2020· article· en· 26 citations· W3026974044 on OpenAlex· 10.1002/jcp.29781

Why is this work in the frame?

A frame that forgets how it found something cannot be audited. These are the routes that admitted this work.

Canadian affiliationAn author listed a Canadian institution. This is the only route the usual frame has.

Post-publication record

Nature
Retraction
Reason
Concerns/Issues about Image;Concerns/Issues about Results and/or Conclusions;Falsification/Fabrication of Data;Investigation by Journal/Publisher;Investigation by Third Party;
Date
7/22/2024 0:00
Flagged by OpenAlex?
Yes

Source: Retraction Watch, joined by DOI. OpenAlex records retraction as is_retracted, a boolean over a state space with at least four values, so it cannot express an expression of concern, a correction or a reinstatement — it reports them as false, which reads as “fine”.

Abstract

There is an interconnected network between S1P/sphingosine-1-phosphate receptor 1 (S1PR1), IL-6/glycoprotein 130 (GP130), and signal transducer and activator of transcription 3 (STAT3) signaling pathways in the tumor microenvironment, which leads to cancer progression.

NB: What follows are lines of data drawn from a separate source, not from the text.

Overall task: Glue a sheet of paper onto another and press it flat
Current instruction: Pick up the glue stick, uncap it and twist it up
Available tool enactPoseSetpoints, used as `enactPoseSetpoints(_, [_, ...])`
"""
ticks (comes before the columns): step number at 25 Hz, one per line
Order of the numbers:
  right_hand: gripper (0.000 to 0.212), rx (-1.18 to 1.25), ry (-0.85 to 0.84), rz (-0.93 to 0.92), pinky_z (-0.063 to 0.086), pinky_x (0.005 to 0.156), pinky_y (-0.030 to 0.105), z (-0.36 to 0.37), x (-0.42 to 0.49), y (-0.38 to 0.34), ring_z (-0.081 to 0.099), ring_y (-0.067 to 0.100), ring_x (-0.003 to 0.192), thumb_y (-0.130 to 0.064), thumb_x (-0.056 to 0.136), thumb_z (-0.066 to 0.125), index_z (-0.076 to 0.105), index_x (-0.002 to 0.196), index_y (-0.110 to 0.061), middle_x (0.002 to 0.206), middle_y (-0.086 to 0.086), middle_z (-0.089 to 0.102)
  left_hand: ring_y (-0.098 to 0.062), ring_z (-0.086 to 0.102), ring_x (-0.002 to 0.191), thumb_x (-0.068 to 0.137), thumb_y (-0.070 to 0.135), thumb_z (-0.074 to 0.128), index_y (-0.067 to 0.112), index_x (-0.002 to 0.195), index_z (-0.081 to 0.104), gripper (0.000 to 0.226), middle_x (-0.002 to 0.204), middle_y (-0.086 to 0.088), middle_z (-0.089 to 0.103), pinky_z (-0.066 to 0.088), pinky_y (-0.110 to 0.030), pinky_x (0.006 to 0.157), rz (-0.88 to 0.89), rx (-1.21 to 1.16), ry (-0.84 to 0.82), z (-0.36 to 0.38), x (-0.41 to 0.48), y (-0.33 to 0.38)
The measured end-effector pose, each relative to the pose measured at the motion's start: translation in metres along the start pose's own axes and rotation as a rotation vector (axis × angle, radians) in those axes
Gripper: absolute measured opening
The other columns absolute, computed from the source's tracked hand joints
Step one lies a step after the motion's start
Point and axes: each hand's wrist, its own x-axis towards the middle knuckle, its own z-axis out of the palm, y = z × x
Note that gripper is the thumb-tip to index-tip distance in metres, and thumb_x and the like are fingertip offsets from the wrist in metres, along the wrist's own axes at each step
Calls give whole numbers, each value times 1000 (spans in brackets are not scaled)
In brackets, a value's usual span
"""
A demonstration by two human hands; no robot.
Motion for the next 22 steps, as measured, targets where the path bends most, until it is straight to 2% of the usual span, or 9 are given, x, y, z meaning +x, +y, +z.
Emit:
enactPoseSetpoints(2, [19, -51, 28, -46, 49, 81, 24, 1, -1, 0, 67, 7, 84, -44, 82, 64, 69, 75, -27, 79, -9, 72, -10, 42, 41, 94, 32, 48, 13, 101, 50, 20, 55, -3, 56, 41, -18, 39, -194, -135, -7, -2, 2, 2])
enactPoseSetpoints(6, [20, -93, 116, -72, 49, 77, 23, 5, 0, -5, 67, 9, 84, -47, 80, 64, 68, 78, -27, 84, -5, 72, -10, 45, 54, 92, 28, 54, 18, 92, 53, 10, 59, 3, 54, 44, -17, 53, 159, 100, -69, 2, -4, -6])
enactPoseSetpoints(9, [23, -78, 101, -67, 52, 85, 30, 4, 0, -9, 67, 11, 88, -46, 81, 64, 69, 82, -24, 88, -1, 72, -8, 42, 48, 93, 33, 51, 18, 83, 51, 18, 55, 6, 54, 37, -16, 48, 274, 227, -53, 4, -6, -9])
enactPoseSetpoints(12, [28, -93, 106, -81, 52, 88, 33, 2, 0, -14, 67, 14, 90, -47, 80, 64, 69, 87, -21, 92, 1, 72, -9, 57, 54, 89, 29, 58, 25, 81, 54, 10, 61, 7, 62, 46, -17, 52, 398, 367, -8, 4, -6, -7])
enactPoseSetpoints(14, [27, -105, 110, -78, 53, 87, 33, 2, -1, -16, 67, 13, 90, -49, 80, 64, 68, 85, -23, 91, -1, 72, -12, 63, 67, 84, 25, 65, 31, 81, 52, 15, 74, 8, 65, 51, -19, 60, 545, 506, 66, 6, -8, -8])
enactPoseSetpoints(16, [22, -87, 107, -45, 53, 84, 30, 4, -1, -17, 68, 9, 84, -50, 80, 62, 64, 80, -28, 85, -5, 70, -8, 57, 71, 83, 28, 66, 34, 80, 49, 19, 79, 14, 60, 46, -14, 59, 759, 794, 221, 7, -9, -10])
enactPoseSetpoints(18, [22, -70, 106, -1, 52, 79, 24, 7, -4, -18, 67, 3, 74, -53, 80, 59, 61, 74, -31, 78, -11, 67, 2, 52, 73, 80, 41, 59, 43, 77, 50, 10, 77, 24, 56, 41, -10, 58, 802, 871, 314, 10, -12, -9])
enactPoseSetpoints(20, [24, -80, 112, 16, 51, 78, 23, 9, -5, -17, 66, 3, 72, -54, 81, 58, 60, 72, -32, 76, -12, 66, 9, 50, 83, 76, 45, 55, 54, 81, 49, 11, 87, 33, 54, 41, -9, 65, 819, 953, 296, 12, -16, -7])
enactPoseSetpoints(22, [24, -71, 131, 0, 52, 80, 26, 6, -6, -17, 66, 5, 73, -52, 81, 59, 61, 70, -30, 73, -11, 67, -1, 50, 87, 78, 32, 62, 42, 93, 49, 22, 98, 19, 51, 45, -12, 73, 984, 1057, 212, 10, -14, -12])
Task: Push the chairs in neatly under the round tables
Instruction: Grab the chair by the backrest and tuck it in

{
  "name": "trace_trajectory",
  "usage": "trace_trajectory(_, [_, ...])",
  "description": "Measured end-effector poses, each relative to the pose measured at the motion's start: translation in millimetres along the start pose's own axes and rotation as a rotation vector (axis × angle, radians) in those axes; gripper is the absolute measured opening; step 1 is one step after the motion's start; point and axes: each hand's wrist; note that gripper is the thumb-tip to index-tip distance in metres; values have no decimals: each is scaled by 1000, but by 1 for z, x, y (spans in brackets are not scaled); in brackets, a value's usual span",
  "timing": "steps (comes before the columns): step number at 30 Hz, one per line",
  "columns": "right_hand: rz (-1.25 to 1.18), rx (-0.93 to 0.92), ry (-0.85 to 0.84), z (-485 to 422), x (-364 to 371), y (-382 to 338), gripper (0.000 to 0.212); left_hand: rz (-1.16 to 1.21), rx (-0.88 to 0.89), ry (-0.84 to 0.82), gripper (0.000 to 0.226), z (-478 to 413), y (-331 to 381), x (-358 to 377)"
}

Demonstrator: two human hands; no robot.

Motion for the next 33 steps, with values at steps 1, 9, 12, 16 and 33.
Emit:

S1P/S1PR1 and IL-6/GP130 signaling pathways phosphorylate and activate STAT3, and it then induces the expression of S1PR1 and interleukin-6 (IL-6) in a positive feedback loop leading to cancer progression. We hypothesized that blockade of this amplification loop can suppress the growth and development of cancer cells. Therefore, we silenced STAT3 upstream molecules including the S1PR1 and GP130 molecules in cancer cells using small interfering RNA (siRNA)-loaded alginate-conjugated trimethyl chitosan (ATMC) nanoparticles (NPs). The generated NPs had competent properties including the appropriate size, zeta potential, polydispersity index, morphology, high uptake of siRNA, high rate of capacity, high stability, and low toxicity. We evaluated the effects of siRNA loaded ATMC NPs on tumor hallmarks of three murine-derived cancer cell lines, including 4T1 (breast cancer), B16-F10 (melanoma), and CT26 (colon cancer). The results confirmed the tumor-suppressive effects of combinational targeting of S1PR1 and GP130. Moreover, combination therapy could potently suppress tumor growth as assessed by the chick chorioallantoic membrane assay. In this study, we targeted this positive feedback loop for the first time and applied this novel combination therapy, which provides a promising approach for cancer treatment. The development of a potent nanocarrier system with ATMC for this combination was also another aspect of this study, which should be further investigated in cancer animal models in further studies.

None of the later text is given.